Data entries:
= Beginning of Section =

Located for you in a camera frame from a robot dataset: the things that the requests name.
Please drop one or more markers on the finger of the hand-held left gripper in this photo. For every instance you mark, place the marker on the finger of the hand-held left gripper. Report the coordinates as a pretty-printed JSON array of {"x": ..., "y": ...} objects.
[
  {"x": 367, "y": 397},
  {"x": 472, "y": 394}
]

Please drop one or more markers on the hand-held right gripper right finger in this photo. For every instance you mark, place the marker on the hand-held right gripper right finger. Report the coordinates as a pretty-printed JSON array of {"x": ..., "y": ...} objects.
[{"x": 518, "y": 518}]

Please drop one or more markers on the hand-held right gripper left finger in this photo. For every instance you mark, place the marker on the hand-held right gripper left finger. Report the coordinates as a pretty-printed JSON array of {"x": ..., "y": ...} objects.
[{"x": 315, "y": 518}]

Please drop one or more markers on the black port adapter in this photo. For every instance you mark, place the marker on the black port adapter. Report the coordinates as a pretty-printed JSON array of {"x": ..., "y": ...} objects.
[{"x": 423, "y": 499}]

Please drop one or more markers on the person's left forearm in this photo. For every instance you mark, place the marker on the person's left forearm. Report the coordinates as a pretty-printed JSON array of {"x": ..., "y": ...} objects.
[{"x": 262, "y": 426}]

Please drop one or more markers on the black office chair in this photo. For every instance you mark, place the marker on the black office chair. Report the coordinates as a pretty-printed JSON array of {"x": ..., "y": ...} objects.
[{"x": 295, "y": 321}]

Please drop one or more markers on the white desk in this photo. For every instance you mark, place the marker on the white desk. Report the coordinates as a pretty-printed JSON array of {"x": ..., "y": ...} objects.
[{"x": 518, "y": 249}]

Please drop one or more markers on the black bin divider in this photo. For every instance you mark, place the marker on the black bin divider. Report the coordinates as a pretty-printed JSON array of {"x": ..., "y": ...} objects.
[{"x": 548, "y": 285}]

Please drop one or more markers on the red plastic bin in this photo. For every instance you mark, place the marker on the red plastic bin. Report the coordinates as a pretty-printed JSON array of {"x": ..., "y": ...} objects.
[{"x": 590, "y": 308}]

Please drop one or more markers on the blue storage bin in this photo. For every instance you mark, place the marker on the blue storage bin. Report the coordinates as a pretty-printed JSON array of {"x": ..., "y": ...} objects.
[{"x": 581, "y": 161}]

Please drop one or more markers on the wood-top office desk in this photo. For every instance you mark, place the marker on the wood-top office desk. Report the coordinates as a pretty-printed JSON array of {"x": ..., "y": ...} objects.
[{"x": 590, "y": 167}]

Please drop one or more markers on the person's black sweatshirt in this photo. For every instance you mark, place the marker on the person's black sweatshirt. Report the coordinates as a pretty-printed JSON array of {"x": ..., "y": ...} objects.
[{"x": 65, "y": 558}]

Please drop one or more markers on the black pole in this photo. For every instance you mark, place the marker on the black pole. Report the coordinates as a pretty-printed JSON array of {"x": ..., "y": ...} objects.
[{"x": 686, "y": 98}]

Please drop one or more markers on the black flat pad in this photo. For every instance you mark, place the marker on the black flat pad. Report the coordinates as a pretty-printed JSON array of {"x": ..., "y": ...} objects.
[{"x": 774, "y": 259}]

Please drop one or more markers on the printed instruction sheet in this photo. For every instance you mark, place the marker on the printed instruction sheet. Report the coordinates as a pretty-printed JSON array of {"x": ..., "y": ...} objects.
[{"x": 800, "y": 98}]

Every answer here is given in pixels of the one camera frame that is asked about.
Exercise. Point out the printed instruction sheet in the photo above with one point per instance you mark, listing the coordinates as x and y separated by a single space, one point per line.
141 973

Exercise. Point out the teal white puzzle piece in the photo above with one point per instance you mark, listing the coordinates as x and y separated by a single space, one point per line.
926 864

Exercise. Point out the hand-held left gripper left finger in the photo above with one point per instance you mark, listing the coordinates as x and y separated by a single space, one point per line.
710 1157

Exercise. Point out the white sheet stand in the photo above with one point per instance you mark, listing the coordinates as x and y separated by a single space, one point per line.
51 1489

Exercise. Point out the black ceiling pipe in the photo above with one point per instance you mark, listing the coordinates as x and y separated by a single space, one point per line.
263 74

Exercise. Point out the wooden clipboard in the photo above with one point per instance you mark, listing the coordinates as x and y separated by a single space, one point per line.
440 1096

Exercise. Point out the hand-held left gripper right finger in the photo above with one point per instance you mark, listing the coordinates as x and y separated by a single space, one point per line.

= End of Section =

Lines holding the word "that" in the entries above are the ones to pull out. Copy them all.

Located for you in a camera frame from a robot dataset: the things that the requests name.
Every answer here is given in pixels of the one camera frame that is asked about.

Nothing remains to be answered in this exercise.